In re Iles

Decision Date04 March 1941
Docket Number2190
Citation110 P.2d 826,56 Wyo. 443
PartiesIN RE ILES; v. ILES BIG HORN COUNTY
CourtWyoming Supreme Court

ERROR to the District Court, Big Horn County; JAMES H. BURGESS Judge.

Proceedings under the Workmen's Compensation Law in the matter of the claim of Walter F. Iles, employee, opposed by the Big Horn County, Wyoming, employer. The employee within two years after a final award had been entered filed a petition for modification of the award theretofore made. To review a judgment in favor of employee, the employer brings error.

Affirmed.

For the plaintiff in error, the cause was submitted on the brief of Thomas M. Hyde of Basin.

Three general assignments are relied upon for a reversal of the judgment below, viz: Excessive damages given under the influence of passion and prejudice; insufficient evidence and error of the trial court in refusing to appoint a physician to examine claimant.
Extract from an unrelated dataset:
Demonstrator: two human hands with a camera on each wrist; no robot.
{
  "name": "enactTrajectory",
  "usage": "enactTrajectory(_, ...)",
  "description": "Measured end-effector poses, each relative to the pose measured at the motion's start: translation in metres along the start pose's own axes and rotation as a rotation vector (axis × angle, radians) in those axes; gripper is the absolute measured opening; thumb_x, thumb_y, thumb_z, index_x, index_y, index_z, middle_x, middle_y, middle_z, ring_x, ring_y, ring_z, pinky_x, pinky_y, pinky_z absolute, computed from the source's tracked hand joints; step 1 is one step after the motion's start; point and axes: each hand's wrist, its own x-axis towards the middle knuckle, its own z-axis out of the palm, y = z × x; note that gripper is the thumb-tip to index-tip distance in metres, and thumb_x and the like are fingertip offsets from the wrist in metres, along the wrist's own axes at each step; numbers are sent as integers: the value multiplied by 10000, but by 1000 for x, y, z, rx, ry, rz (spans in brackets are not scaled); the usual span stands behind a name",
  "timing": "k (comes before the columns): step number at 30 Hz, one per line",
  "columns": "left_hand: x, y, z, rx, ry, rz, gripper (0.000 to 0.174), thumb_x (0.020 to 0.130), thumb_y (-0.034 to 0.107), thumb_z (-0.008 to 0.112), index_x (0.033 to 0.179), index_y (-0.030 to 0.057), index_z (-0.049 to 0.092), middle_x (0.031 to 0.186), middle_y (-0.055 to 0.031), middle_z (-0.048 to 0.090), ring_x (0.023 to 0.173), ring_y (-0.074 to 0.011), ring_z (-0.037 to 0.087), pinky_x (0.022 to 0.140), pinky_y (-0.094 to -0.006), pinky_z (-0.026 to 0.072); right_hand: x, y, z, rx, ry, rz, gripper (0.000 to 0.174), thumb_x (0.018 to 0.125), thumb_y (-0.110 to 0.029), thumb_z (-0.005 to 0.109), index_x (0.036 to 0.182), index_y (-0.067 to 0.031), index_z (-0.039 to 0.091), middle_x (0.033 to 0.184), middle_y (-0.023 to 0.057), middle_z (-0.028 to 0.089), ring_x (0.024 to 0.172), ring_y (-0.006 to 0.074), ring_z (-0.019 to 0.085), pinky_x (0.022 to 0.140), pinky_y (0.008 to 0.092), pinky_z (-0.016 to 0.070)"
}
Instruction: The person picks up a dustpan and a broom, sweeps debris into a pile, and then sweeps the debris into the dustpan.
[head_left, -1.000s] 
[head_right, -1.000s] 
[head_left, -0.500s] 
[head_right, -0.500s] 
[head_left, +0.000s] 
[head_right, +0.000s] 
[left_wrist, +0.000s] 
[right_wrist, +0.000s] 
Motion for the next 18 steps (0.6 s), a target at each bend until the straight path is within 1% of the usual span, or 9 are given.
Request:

There is no evidence in the record showing permanent total disability of claimant. His amended application does not show permanent total disability. The testimony of the claimant shows that he has been able to do some work. There was no evidence that claimant had suffered additional incapacity since the original award was made on June 30, 1938. The physicians who testified admitted that they relied upon what the claimant had told them about his condition. The original award found claimant had suffered permanent partial disability of about thirty per cent. The burden of proof was on the claimant to show an increase of incapacity since the first award of partial permanent disability. The award was res adjudicata. 15 R. C. L. 949. The trial court erred in refusing to appoint Dr. Parisi to examine the patient. Defendant had no medical report on the claimant for nine months. Such an examination was necessary in this case for the purpose of an orderly, systematic administration of justice. Wiggen v. State, 28 Wyo 488.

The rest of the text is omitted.